The MLS SuperDraft is beautiful for the “what could be.” Nothing’s guaranteed – and increasingly so in the SuperDraft – but you also aren’t taking advantage of the possibility if you aren’t thinking about the promise. When you see a player, picture the best version of him; push yourself as a team to maximize his ability.
So using an optimistic lens, let’s look at who some of the top picks in this year’s SuperDraft could resemble…
Tajon Buchanan – Justin Meram
The common word used to describe Buchanan? Silky. He glides with the ball and loves to run at players. Whenever Buchanan faces up in space, the stadium gets the same buzz as when an in-form Meram gets going. Teams think that if Buchanon learns to use his elite pace, he might have more upside than Meram.

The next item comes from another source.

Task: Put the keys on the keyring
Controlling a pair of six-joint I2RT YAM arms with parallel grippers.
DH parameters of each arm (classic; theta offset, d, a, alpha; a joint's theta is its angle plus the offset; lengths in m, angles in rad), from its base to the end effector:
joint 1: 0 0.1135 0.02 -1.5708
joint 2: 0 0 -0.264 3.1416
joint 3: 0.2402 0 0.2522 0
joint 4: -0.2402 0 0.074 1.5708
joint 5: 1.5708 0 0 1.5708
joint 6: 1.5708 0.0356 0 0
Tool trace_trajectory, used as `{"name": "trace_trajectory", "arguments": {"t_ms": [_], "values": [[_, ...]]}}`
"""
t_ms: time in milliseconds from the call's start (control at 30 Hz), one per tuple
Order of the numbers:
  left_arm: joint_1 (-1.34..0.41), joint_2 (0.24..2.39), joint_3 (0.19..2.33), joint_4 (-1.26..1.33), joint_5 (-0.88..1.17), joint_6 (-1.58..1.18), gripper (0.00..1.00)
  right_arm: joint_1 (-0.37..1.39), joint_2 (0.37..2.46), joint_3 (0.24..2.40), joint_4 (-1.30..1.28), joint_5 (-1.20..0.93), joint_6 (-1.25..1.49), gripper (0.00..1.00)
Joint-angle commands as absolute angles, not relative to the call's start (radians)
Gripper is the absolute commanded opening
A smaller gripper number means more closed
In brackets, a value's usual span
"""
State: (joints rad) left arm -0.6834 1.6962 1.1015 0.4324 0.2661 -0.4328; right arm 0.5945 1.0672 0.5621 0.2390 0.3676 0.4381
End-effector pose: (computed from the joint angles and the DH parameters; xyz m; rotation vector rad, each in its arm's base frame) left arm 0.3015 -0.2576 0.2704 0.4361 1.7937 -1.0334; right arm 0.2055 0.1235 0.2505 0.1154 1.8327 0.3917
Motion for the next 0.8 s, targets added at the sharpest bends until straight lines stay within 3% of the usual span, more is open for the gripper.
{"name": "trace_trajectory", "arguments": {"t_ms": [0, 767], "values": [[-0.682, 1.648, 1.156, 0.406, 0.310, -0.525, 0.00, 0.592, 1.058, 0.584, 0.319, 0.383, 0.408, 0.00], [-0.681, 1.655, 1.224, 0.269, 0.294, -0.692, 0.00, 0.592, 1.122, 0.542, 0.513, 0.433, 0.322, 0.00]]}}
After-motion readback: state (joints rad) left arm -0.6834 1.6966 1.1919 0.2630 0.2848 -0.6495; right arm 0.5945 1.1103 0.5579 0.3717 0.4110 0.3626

Anderson Asiedu – Russell Canouse
The biggest winner of Day 1 of the 2019 adidas MLS Player Combine, Asiedu offers a unique trait among young defensive midfielders: he’s a bulldog. He’s a specialist at winning the ball back. His pace helps him to cover ground in midfield, and his quickness and low center of gravity allow him to keep pace with the elite attackers. The questions will be about his ability on the ball, but if he can wreak as much havoc on opposing attacks as Russell Canouse was for D.C. United in 2018, then Asiedu has a future in the league.
Siad Haji – Lee Nguyen
The Haji-to-Nguyen comparison blends playing style and tactical flexibility. Haji looks like Nguyen when he gets on the ball: smooth, naturally creative, and a good-but-not-amazing burst of acceleration. And like Nguyen, Haji can play as an attacking midfielder or winger. (I wouldn’t be shocked to see someone make Haji a facilitator rather than a chance creator, either.)
Akeem Ward – Tony Beltran
An all-around solid outside back who can play on both the right and the left… you could pretty much call that “a Beltran.” Ward can play with both feet and hold his own going forward, but his 1-v-1 defending and overall defensive reliability will probably be his calling card.
Brad Dunwell – Scott Caldwell
Soft feet, tactically savvy, and a leader at heart, Dunwell will have coaches building mental comparison to the New England homegrown. Dunwell, like Caldwell, doesn’t have the natural abilities to be an All-Star, perhaps. But he has the base skills and dedication to be a consistent contributor.
Dayne St. Clair – Zack Steffen
This one is too easy, but also too obvious to exclude. Tall, athletic, an excellent shot stopper, confident with his feet (and prone to the occasional mistake), and the Terrapin tag, it’s nearly impossible not to think of Steffen when you watch St. Clair.
Frankie Amaya – Darlington Nagbe
Just give him the ball. You’re in trouble? Give it to Amaya. He’s got that something. Maybe don’t expect him to score goals (although maybe he can?). But you can rely on him to keep the ball for you. Sound like someone familiar?
Griffin Dorsey – Corey Baird
Dorsey’s tough to compare to anyone right now because he might end up switching positions. He played winger at college and with the US U-20s at the Concacaf Championship, but some project him as an outside back in MLS. He has superb athleticism, but perhaps lacks the technical quality to play in tight spaces. If Dorsey plays as a winger, I’ve heard people compare him to the 2018 MLS Rookie of the Year. Neither player has the tight control of a Jefferson Savarino, but both have the pace, off-the-ball movement, and field awareness to make a difference.
John Nelson – Jorge Villafaña
To use Matt Doyle’s description from his Mock Draft, “[Nelson] can push up to help in possession, and really passes the ball quite well.” The best most possession-focused left back in MLS: Villafaña. Nelson might be a bit fragile defensively, but he certainly has a nice level of calmness on the ball. He offers a little more flexibility than Villafaña, as the UNC product played some left center back in college, as well. (my fellow ExtraTime Radio host David Gass wanted me to use former Sounder left back Leo Gonzalez, in case older MLS fans want another *classic* reference point).
Callum Montgomery – Kim Kee-Hee
Any MLS team that drafts Montgomery would be ecstatic to see Montgomery get to Kim’s level, but this is an optimistic exercise, remember. Both can play on the left side of a defensive pairing without any issues, something that’s becoming increasing valuable around the league. Montgomery, like Kim, fits into the shrinking category of solid-at-everything but not-quite-amazing-at-anything center back. There isn’t a part of Montgomery’s game that stands out, but he always seems to do the job.